Which lines below contain "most"? Pull them out.

- _Recorded data_
- Opening Delimiter -

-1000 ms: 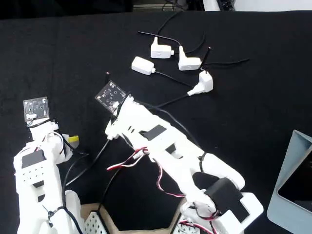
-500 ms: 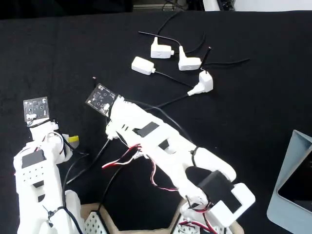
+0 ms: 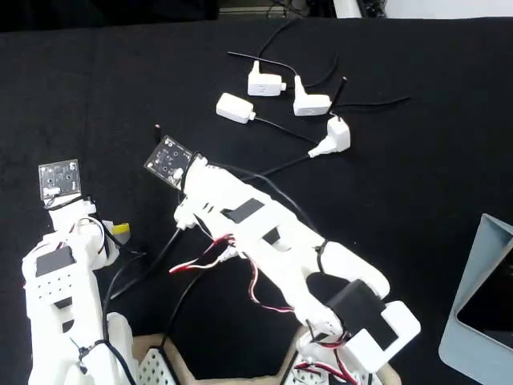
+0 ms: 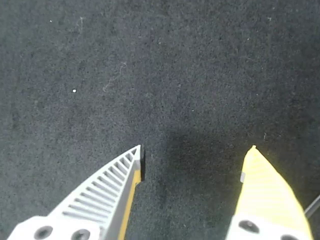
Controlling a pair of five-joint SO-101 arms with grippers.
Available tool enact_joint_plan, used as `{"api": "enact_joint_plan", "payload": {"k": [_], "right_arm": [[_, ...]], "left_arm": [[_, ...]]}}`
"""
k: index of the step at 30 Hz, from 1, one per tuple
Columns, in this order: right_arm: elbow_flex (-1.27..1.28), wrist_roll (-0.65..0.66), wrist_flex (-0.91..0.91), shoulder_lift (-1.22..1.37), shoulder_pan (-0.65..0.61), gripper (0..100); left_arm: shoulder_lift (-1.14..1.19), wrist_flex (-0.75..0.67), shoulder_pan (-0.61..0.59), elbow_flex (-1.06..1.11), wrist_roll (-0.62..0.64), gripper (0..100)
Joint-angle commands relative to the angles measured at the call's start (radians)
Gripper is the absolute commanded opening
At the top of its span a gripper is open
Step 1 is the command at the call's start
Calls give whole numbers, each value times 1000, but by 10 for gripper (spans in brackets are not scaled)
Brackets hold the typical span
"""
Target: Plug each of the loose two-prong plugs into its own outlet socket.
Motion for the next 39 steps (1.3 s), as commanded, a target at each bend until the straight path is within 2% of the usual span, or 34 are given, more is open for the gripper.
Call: {"api": "enact_joint_plan", "payload": {"k": [1,16,22,28,34,39], "right_arm": [[-38,9,11,-4,18,11],[1,8,5,7,23,11],[-1,-175,29,-1,18,11],[-45,-262,170,-5,17,11],[-70,-301,219,-5,15,11],[-24,-253,104,7,21,11]], "left_arm": [[-17,-15,-2,-7,0,317],[-17,-15,-2,-7,0,317],[-17,-15,-2,-7,0,317],[-17,-15,16,-7,0,317],[-17,-15,35,2,0,317],[-17,-15,35,2,0,317]]}}
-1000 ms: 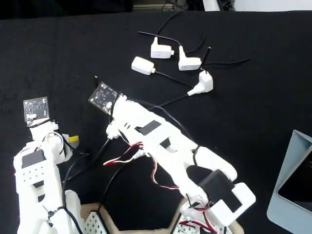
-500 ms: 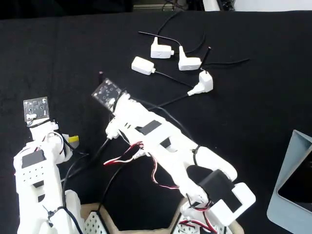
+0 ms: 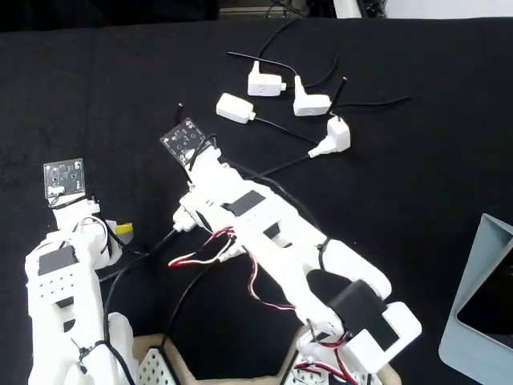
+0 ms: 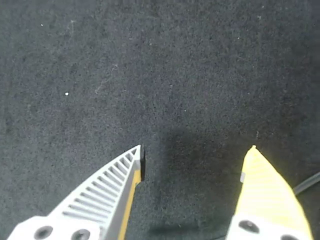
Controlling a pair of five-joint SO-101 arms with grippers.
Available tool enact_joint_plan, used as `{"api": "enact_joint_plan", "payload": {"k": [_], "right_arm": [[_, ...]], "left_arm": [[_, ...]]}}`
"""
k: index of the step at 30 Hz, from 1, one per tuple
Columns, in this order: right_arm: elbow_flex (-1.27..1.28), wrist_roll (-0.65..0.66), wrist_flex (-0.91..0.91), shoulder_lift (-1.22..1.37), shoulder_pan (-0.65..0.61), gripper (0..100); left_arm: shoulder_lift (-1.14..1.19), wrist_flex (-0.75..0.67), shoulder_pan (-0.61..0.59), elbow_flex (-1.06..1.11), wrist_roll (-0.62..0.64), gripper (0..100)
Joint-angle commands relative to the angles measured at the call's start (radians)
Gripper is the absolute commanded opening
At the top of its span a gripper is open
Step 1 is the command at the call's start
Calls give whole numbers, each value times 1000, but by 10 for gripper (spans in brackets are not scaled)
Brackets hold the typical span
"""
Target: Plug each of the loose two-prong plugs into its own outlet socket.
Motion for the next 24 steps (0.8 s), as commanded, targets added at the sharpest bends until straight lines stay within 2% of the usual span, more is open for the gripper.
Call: {"api": "enact_joint_plan", "payload": {"k": [1,6,9,15,24], "right_arm": [[58,63,-101,4,14,11],[219,129,-384,-5,12,11],[280,157,-485,-5,14,11],[289,147,-488,-30,38,11],[269,48,-304,-312,43,11]], "left_arm": [[-17,-15,10,2,0,317],[-17,-15,10,2,0,317],[-17,-15,10,2,0,317],[-17,-15,8,2,0,317],[-28,-12,31,-47,9,322]]}}
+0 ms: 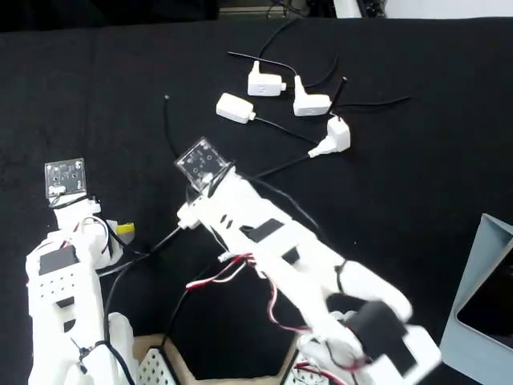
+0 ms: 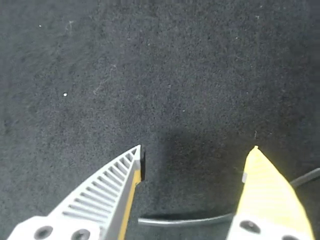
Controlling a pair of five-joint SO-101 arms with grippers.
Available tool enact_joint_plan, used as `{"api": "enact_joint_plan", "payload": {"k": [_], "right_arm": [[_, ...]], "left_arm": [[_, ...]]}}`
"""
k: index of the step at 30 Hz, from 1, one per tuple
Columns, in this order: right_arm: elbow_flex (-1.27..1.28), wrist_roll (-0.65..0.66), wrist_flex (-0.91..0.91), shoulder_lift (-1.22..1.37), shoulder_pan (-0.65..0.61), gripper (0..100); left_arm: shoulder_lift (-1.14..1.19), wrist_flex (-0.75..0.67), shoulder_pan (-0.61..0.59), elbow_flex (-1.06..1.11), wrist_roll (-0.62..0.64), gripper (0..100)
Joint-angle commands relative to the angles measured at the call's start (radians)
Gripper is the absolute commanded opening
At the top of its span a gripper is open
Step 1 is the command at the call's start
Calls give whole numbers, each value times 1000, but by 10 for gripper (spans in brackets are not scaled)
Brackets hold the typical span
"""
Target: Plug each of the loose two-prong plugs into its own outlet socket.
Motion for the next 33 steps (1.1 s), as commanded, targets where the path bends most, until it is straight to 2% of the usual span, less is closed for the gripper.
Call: {"api": "enact_joint_plan", "payload": {"k": [1,4,8,16,23,29,33], "right_arm": [[-35,-40,78,-120,18,11],[-36,-72,130,-173,15,11],[-12,-74,198,-240,-35,11],[68,-74,287,-441,-126,11],[77,-74,370,-516,-169,11],[79,-74,376,-516,-144,11],[79,-74,374,-516,-109,11]], "left_arm": [[-28,-11,39,-59,9,322],[-28,-9,73,-99,31,322],[-28,-15,116,-168,124,322],[-25,-17,228,-297,239,320],[-28,-15,351,-351,315,317],[-38,3,424,-343,348,317],[-140,89,467,-341,347,317]]}}
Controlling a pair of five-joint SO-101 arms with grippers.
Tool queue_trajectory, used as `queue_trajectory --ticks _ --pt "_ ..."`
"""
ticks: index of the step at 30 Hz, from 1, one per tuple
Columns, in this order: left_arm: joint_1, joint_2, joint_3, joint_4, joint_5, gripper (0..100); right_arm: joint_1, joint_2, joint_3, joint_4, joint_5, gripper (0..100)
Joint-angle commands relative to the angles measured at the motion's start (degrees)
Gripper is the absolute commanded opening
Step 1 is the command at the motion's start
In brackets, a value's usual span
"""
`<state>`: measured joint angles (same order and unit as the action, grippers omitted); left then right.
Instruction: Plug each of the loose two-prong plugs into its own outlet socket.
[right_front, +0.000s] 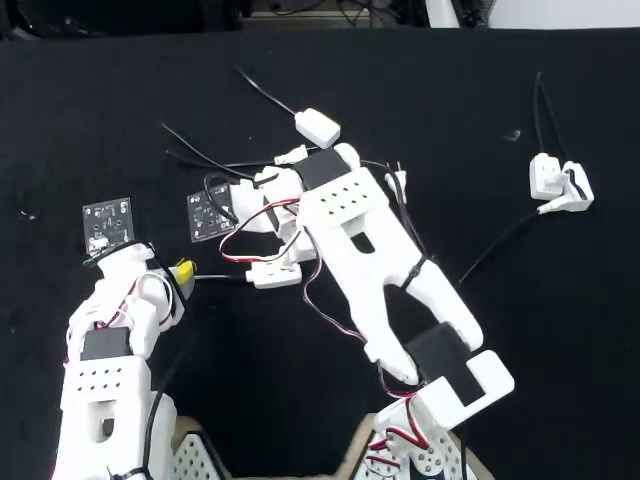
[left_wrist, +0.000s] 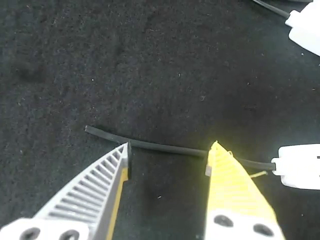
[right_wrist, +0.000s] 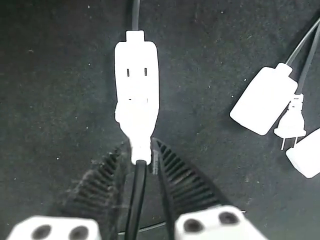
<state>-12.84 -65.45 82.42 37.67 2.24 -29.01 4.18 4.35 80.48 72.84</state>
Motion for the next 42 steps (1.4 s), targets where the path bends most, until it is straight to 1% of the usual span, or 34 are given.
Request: queue_trajectory --ticks 1,4,7,10,12,16,20,24,28,32,38,42 --pt "-0.31 0.09 -0.48 -0.35 0.35 26 3.25 -1.71 -2.95 0.35 0.70 1.1" --pt "-0.31 0.09 -0.48 -0.35 0.35 26 4.40 -1.80 -2.77 1.05 0.62 1.1" --pt "-0.31 0.09 -0.48 -0.35 0.35 26 5.19 -4.62 -2.59 5.36 0.26 1.1" --pt "-0.31 0.09 -0.48 -0.35 0.26 26 4.13 -9.36 1.63 8.18 -2.73 1.1" --pt "-0.31 0.09 -0.48 -0.44 0.26 26 3.69 -13.14 6.73 6.59 -3.08 1.1" --pt "-0.31 0.00 -0.48 -0.44 0.26 26 3.16 -18.24 15.08 -3.16 -2.73 1.1" --pt "-0.31 0.00 -0.48 -0.35 0.26 26 3.52 -16.22 16.31 -9.67 1.67 1.1" --pt "-0.31 0.00 -0.48 -0.26 0.26 26 3.25 -10.95 14.20 -13.10 1.85 1.1" --pt "-0.31 0.00 -0.48 -0.26 0.26 26 3.52 -6.20 9.45 -12.92 2.11 1.0" --pt "-0.31 0.00 -0.48 -0.35 0.26 26 2.55 -4.62 7.43 -9.76 6.51 1.0" --pt "-0.31 0.00 -0.48 -0.35 0.26 26 1.41 -4.62 6.90 -5.54 10.99 1.0" --pt "-0.31 0.00 -0.48 -0.35 0.26 26 1.32 -4.26 6.90 -5.71 11.69 1.0"
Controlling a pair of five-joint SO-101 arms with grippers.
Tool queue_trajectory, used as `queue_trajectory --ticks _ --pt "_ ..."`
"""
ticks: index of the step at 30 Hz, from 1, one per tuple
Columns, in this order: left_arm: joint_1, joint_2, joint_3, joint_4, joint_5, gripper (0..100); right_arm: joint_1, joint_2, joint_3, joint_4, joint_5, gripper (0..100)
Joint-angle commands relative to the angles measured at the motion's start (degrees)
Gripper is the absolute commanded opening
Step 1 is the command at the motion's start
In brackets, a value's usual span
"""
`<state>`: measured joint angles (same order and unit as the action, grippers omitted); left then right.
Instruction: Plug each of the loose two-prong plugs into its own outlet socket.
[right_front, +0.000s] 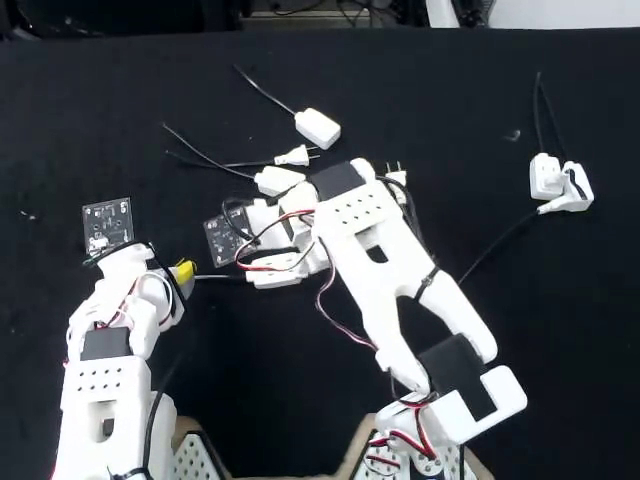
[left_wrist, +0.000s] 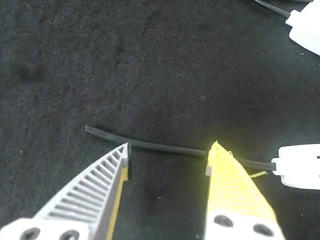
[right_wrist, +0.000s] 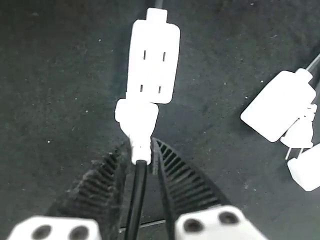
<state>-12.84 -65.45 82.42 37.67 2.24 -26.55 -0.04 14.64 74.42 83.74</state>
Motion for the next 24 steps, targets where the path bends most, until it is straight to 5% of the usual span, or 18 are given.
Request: queue_trajectory --ticks 1,24 --pt "-0.31 0.00 -0.48 -0.35 0.26 26 -1.14 -0.04 -3.38 0.35 0.79 1.0" --pt "-0.31 0.00 -0.48 -0.18 0.26 26 -1.67 3.74 -9.19 0.70 0.88 1.0"
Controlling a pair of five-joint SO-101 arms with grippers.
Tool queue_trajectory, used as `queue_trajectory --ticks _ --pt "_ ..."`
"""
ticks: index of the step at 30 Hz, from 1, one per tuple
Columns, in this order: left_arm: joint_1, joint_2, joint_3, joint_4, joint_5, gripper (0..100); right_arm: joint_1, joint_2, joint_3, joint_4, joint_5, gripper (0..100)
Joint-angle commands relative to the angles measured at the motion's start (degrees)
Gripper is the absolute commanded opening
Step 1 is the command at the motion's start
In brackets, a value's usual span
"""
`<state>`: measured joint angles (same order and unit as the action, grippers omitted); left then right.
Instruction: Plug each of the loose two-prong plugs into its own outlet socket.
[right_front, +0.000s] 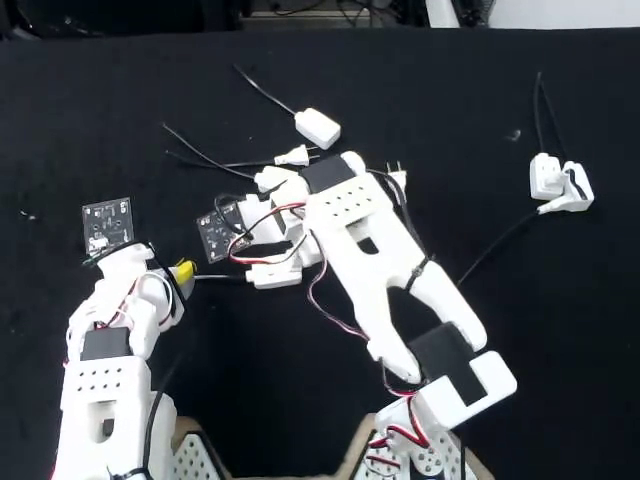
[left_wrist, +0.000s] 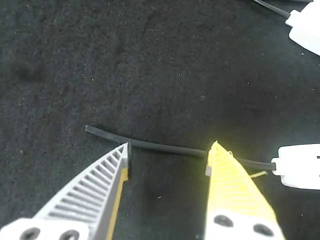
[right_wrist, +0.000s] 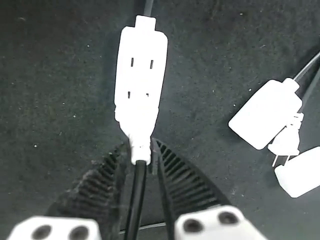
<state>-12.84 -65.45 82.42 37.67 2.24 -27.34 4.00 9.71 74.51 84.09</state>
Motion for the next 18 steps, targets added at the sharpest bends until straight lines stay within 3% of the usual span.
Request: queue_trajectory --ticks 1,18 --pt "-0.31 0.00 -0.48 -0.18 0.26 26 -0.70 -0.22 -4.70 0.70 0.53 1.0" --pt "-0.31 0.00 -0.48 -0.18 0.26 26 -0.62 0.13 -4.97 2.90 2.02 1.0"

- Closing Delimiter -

- _WRITTEN ANSWER_
Motion for the next 33 steps (1.1 s), as commanded, targets where the path bends most, until it is straight to 2% of the usual span, less is closed for the gripper.
Motion for the next 42 steps (1.4 s), targets where the path bends most, until it is straight to 1% of the usual span, or 34 are given.
Motion for the next 24 steps, targets where the path bends most, until it is straight to 5% of the usual span, or 18 are given.

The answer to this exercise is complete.